By Anand Parthasarathy

SAN FRANCISCO, FEB. 17. Scientists at chip making leader Intel have created silicon devices that behave like fibre optics — turning electrical ones and zeroes into optical pulses and back again at very high speeds — in effect removing the old distinction between the separate worlds of electronic and optical ways of handling digital data.

In the first-ever public demonstration of a silicon-based optical modulator, on the eve of the Intel Developer Forum here, global media representatives saw engineers split a beam of light into two separate beams as it passed through a tiny finger-nail-sized slab of silicon, then use a transistor-like device to hit one beam with an electric charge, inducing what is known as a phase shift. When the two beams of light are re-combined the light exiting the chip went on and off at over one gigahertz (one billion bits of data per second), 50 times faster than previously produced on silicon.

Mario Paniccia, Director of Intel's Photonics Technology Lab and leader of the team which developed the silicon light encoder, explained that other building blocks of an all-optical way of processing data and sending it at high speed, over long distances, remained to be realised in silicon — and a practical commercial system may not be available till the end of the decade.
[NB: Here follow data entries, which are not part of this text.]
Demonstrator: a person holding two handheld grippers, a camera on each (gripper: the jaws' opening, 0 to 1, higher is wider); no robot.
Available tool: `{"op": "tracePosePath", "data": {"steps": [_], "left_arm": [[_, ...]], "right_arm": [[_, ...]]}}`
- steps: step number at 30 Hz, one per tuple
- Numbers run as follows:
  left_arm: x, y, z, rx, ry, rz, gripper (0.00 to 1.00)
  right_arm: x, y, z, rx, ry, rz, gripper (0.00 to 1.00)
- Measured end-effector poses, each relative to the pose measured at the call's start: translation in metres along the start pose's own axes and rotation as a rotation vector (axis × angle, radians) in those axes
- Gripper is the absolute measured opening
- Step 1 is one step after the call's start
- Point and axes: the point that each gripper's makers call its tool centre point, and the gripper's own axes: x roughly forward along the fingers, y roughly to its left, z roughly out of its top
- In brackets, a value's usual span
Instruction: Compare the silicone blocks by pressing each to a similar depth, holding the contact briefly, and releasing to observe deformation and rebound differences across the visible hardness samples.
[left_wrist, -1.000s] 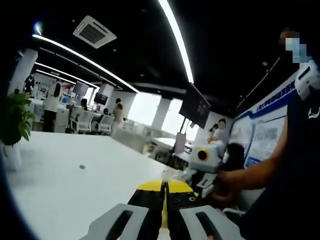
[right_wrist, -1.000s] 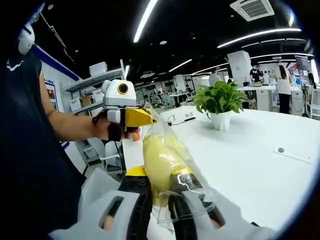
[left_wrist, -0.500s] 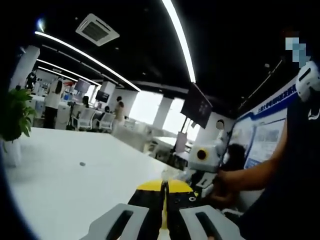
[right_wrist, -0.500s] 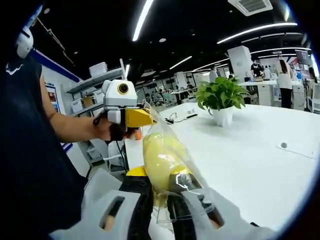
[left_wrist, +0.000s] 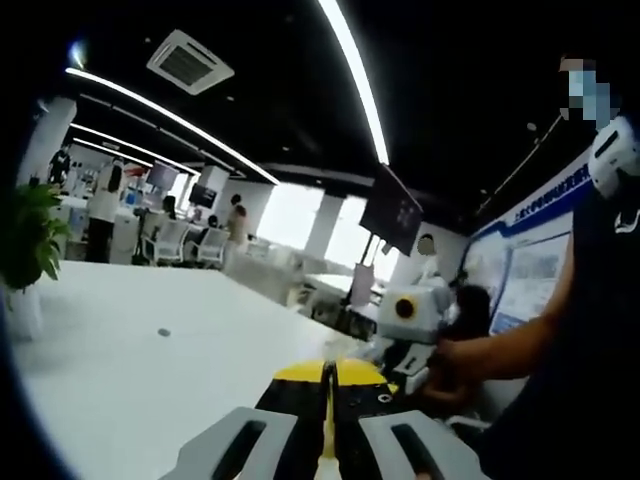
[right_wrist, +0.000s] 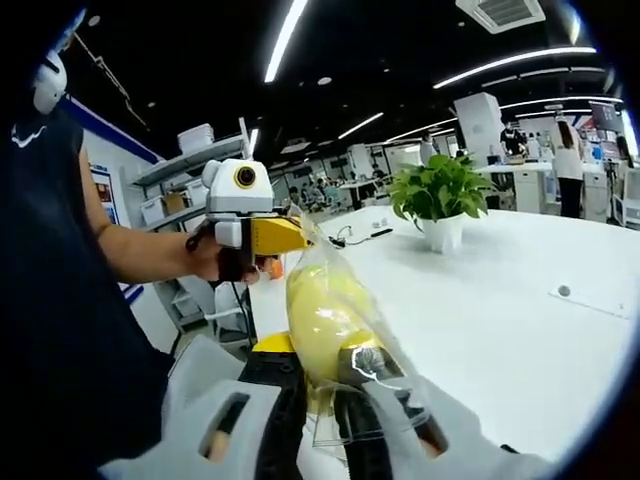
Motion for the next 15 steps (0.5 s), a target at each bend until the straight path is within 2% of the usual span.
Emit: {"op": "tracePosePath", "data": {"steps": [6, 8, 9, 12, 15], "left_arm": [[-0.0008, -0.0016, -0.0028, -0.008, 0.012, 0.008, 0.00], [-0.0008, -0.0009, -0.0038, -0.035, 0.023, 0.008, 0.00], [-0.0003, -0.0011, -0.0038, -0.019, 0.024, 0.010, 0.00], [0.0015, -0.0011, -0.0021, 0.013, 0.021, 0.017, 0.00], [0.0019, -0.0014, 0.0041, -0.008, 0.004, 0.023, 0.00]], "right_arm": [[-0.0017, 0.0012, -0.0032, 0.000, 0.007, -0.001, 0.05], [-0.0017, 0.0013, -0.0044, -0.008, 0.014, 0.001, 0.05], [-0.0016, 0.0004, -0.0045, -0.008, 0.012, 0.000, 0.05], [-0.0021, -0.0013, -0.0029, -0.003, 0.004, -0.001, 0.05], [-0.0029, -0.0036, 0.0026, -0.001, -0.015, -0.005, 0.06]]}}
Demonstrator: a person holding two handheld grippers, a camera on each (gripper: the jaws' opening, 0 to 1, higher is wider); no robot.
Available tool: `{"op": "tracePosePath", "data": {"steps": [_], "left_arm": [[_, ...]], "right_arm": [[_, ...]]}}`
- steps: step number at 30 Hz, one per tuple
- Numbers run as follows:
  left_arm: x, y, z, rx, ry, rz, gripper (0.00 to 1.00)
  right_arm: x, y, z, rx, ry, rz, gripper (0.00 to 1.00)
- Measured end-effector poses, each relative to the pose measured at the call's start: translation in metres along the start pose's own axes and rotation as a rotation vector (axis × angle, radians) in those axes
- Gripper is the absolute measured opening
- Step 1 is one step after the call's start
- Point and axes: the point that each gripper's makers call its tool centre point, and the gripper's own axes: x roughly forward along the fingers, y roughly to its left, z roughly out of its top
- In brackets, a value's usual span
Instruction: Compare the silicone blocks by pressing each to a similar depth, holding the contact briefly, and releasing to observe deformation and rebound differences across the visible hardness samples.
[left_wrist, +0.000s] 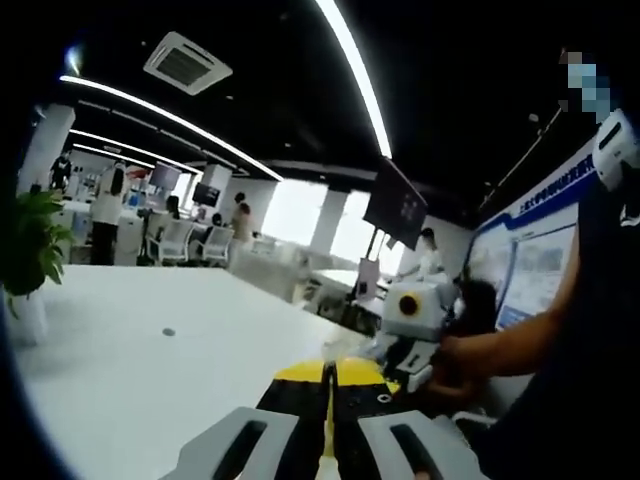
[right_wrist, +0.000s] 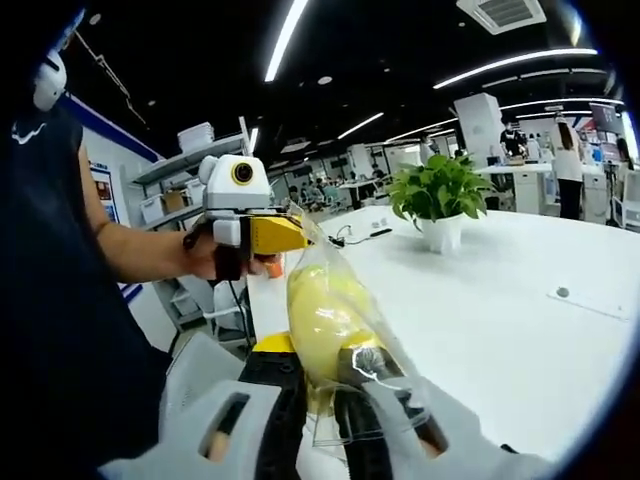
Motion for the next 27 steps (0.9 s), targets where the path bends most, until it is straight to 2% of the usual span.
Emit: {"op": "tracePosePath", "data": {"steps": [2, 7, 8, 13, 16, 17, 19, 22, 26, 27], "left_arm": [[0.000, 0.003, 0.003, -0.061, -0.006, 0.012, 0.00], [0.002, -0.002, 0.007, -0.049, 0.018, 0.002, 0.00], [0.001, -0.006, 0.009, -0.079, 0.010, -0.018, 0.00], [0.004, -0.008, 0.015, -0.066, -0.014, -0.018, 0.00], [0.005, -0.011, 0.023, -0.085, -0.043, -0.029, 0.00], [0.005, -0.012, 0.029, -0.103, -0.054, -0.020, 0.00], [0.005, -0.016, 0.036, -0.083, -0.062, -0.020, 0.00], [0.005, -0.020, 0.043, -0.071, -0.074, -0.031, 0.00], [0.005, -0.018, 0.049, -0.070, -0.085, -0.034, 0.00], [0.004, -0.017, 0.049, -0.073, -0.090, -0.033, 0.00]], "right_arm": [[0.000, 0.002, 0.003, 0.021, -0.002, -0.003, 0.07], [-0.002, 0.006, 0.004, 0.055, -0.018, 0.016, 0.11], [-0.002, 0.006, 0.005, 0.056, -0.030, 0.015, 0.12], [-0.003, 0.008, 0.013, 0.055, -0.085, 0.009, 0.19], [-0.004, 0.008, 0.015, 0.059, -0.100, -0.001, 0.31], [-0.004, 0.008, 0.020, 0.048, -0.113, -0.008, 0.35], [-0.006, 0.007, 0.030, 0.013, -0.151, -0.037, 0.44], [-0.008, 0.003, 0.038, 0.002, -0.176, -0.065, 0.64], [-0.013, -0.015, 0.043, -0.002, -0.194, -0.156, 0.97], [-0.014, -0.016, 0.043, 0.008, -0.195, -0.160, 0.96]]}}
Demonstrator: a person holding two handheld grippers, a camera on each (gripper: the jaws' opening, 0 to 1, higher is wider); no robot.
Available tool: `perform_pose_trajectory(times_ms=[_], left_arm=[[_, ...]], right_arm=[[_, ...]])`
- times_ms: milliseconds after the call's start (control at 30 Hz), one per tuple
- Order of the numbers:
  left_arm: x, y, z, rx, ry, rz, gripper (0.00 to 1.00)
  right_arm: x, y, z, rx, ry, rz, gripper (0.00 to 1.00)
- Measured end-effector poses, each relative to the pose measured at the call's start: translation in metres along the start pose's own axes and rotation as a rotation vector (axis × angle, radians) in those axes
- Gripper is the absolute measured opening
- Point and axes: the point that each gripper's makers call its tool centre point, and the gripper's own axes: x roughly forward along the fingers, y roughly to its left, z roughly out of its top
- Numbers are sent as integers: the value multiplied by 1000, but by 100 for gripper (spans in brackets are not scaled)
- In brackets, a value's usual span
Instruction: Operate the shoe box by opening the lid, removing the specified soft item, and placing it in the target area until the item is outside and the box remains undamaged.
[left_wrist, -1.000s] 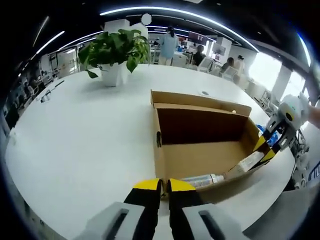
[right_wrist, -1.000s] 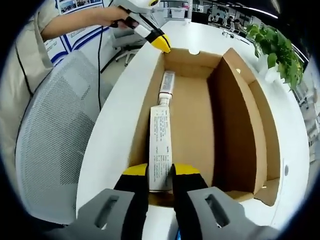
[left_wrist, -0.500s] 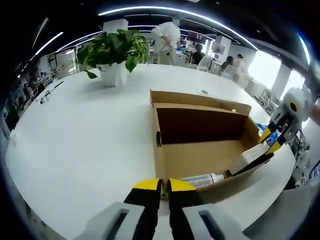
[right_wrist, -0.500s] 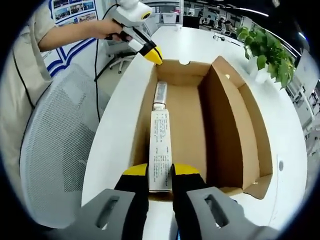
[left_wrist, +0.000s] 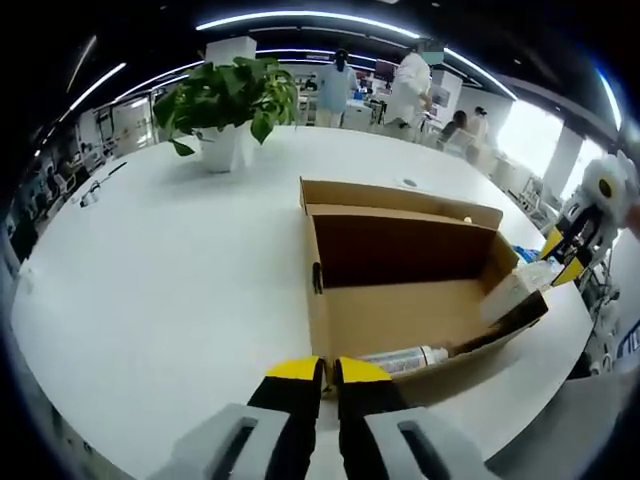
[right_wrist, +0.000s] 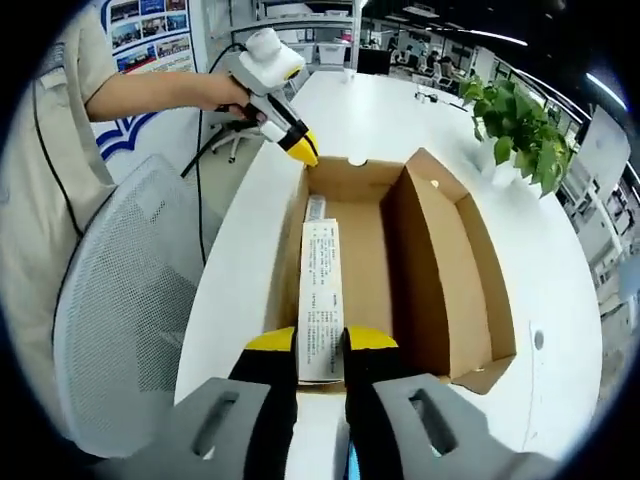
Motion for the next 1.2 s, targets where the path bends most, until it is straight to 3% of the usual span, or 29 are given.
perform_pose_trajectory(times_ms=[600, 967, 1200], left_arm=[[0, -1, 0, 3, 14, 6, 5], [-1, -2, 0, 15, 24, 9, 5], [-1, -4, 0, 21, 31, 8, 5]], right_arm=[[-53, -5, 12, -47, -22, -56, 14], [-91, -18, 2, -37, -27, -108, 14], [-114, -29, -16, -20, -17, -143, 14]])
However, the breakthrough is nevertheless considered significant because it cannily builds on the semiconductor industry's four-decade experience in putting millions of transistors on silicon — and then harnesses it for a future era of optical processors.

The technology implication has been briefly described in the current (February 12) issue of the British journal Nature in a note entitled `The Optical Age of Silicon'' by Graham T. Reed. The detailed technical paper by the Intel team will appear in the February 22 issue of the same journal.

Today's demonstration also gives the answer to the question that has been worrying semiconductor physicists for some time now: How many transistors can one squeeze on to a stamp-sized slab of silicon — current computer chips, typically accommodate between 50 and 80 million — before they hit a physical limit? Intel would like to think that if current chip technology finally hits a wall, they would neatly convert the electronic data into photonic ones and zeroes — but still use silicon as the base material.

This is of course convenient for chip makers such as Intel who have invested heavily in silicon fabrication plants or `fabs' around the world. But Kevin Kahn, Senior Fellow at Intel's Communications Technology Lab, told The Hindu that this was not a case of " You have a hammer - so you think the world is a nail". Using silicon to handle optical data made sound commercial sense because it was a cheaper alternative to fibre optical materials which have hitherto made an all optical processor costly and unviable, he added.